You smell like your days.

What was I thinking
that I'd live 
to tell
and that all the
and the soot
would be washed
from my skin?

I still smell like the storm of 58, the one that buried us alive, beast and men
huddled in a cage, wearing all our clothes day and night, our legs mottled with burn marks for
all that standing by the fire, the fire that had to be kept bright and hot else melting  snow would douse it forever. We broke up chairs and baskets and bed posts to stay warm, 
killed all the small animals in our care
our stock of olives and nuts barely nourishing us
until the day came, was it days or months later,
when we shoveled ourselves out
smelling forever of
olive pits
soiled papers
and all the shit
we ate and burned to keep ourselves alive.


  1. dang...what an intense def smell of it...i love your title..and so true...we smell of our stories...

  2. Obviously, the storm in the East, and the writing of some bloggers inspired me to pen this. Nothing romantically beautiful about being trapped indoor for weeks.

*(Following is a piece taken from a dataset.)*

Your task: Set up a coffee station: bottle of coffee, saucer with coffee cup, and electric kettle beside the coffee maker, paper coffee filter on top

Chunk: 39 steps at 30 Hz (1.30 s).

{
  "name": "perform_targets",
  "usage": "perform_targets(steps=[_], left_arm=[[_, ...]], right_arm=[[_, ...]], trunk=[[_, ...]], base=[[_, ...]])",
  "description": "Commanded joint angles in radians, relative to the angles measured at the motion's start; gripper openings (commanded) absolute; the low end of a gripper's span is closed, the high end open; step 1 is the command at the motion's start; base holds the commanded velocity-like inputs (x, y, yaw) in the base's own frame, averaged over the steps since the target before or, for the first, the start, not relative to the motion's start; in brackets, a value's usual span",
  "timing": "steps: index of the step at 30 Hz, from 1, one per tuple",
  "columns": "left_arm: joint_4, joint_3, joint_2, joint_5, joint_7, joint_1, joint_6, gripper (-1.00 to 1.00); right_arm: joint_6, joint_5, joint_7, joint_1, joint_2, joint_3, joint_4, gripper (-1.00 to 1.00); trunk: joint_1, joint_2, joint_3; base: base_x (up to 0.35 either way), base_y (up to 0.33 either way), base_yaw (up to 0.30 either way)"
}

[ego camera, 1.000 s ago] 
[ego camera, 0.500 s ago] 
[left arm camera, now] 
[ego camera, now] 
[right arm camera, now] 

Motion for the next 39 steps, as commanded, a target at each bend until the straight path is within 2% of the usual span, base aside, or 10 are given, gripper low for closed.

  3. Oh, my, Rosaria! Such a vivid memory after all these years. Amazing how the sense memories of some of our experiences are with us forever. Aunt Molly used to say that the only thing she remembered about Tucson (which she left when she was four years old) was the way the air smelled -- of creasote bushes -- after a monsoon rain. There are so many things that linger -- smell, sight, touch -- all our lives.

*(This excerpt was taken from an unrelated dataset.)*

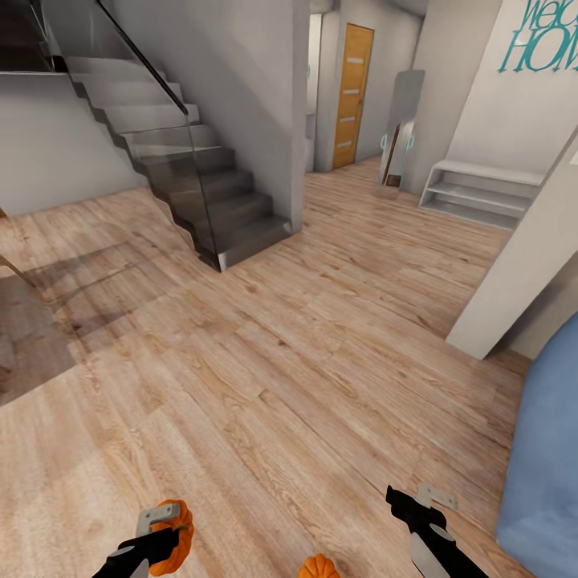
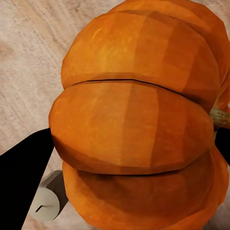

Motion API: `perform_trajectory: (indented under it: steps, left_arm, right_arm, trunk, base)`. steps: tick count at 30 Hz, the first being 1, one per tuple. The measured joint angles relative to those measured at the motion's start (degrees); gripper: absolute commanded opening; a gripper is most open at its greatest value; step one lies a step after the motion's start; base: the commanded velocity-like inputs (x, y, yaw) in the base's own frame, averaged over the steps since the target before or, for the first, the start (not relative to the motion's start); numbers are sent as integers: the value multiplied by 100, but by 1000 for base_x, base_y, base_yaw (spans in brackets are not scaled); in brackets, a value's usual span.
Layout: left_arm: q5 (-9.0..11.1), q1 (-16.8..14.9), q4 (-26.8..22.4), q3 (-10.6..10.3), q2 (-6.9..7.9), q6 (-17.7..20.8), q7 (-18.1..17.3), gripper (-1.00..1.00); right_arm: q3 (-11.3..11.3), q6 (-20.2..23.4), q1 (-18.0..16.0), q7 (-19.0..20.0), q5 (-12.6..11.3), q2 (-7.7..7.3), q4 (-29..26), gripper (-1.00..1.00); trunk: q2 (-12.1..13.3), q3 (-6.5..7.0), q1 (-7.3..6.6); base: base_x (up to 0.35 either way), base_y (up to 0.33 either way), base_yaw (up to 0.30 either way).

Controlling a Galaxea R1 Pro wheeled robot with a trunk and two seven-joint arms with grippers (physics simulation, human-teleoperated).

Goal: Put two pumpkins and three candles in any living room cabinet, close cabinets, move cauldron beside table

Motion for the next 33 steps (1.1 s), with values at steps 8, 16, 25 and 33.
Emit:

  4. Love the 'all the shit we ate ....' My son and I were trapped inside for a week after each of three hurricanes that hit Central Florida in 2004! We moved to Oregon in 2005! Enough said.

  5. i read this and feel strange and secret pleasures, ones that shouldn't be spoken perhaps, that somehow as a person, as a fellow human being, as a woman, as a friend, i am proud of you. i don't know how to name that or understand it, really, but it is true. (((wonderful writing, rosaria)))

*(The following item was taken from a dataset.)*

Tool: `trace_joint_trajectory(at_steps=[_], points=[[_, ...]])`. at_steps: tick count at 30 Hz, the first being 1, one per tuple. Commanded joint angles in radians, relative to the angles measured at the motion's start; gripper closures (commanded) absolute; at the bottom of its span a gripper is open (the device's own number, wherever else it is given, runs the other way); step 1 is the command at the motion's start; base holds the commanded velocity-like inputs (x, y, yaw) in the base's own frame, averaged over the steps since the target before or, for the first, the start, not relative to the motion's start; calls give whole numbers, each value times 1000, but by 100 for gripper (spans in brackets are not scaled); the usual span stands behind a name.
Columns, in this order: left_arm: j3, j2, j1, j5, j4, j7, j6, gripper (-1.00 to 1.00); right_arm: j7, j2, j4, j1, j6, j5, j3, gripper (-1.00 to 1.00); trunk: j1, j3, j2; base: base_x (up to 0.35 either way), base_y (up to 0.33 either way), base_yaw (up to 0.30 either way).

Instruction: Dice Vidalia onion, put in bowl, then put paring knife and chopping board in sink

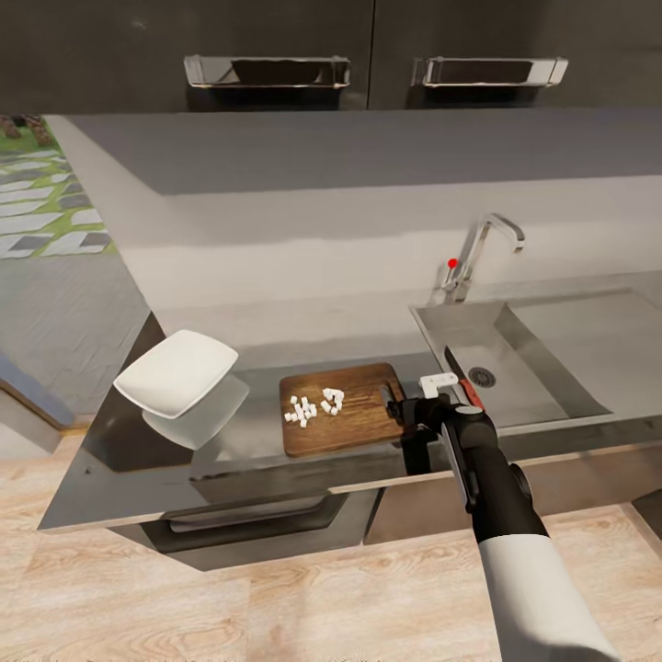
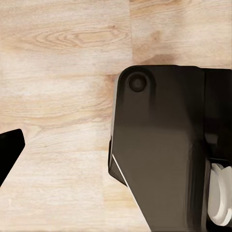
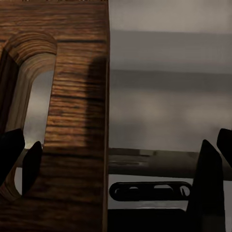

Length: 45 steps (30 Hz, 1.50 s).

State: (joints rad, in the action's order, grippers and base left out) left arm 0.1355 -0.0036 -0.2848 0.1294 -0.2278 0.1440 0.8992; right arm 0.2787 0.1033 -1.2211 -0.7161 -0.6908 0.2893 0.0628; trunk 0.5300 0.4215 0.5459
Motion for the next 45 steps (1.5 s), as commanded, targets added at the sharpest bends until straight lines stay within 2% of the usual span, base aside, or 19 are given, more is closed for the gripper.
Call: trace_joint_trajectory(at_steps=[1,3,4,27,37,45], points=[[9,1,-1,10,-2,3,1,-100,9,1,18,0,-3,19,3,-100,1,3,1,0,0,0],[9,1,-1,10,-2,3,1,-100,8,1,18,0,-3,19,2,-100,1,4,1,0,0,0],[9,1,-1,10,-1,3,1,-100,8,1,18,0,-3,19,3,100,1,4,1,0,0,0],[9,1,-1,9,4,3,1,-100,8,1,18,0,-3,21,3,100,1,4,1,0,0,0],[9,1,-1,9,5,3,1,-100,8,1,18,0,-3,21,3,100,1,-4,1,0,1,0],[9,1,-1,10,5,3,1,-100,8,0,18,0,-3,21,3,100,1,-11,1,0,227,0]])
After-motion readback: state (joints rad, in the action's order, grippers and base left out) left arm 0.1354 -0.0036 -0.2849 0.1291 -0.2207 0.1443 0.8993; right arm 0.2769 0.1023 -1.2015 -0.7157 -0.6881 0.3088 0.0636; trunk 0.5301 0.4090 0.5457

  6. even the title was enough for me))))))

  7. You had me at the title and forced me into the cage/cave/back of barn or house with you. Terrible memory, but beautiful in your telling (they forge us, those memories). Thank you for this.

  8. Amazing story, amazing writing. You have a gift for saying so much in so few words.

  9. you know, i had to read this over again to just begin to take it in. this is quite transcendent, rosaria, the linking of smell and fear and death. how we take in life, whether by mouth, by ear, by eye or by nose......i think the latter is the most overlooked. but you have given it a new place in the empire of the senses with these elegant and profound words.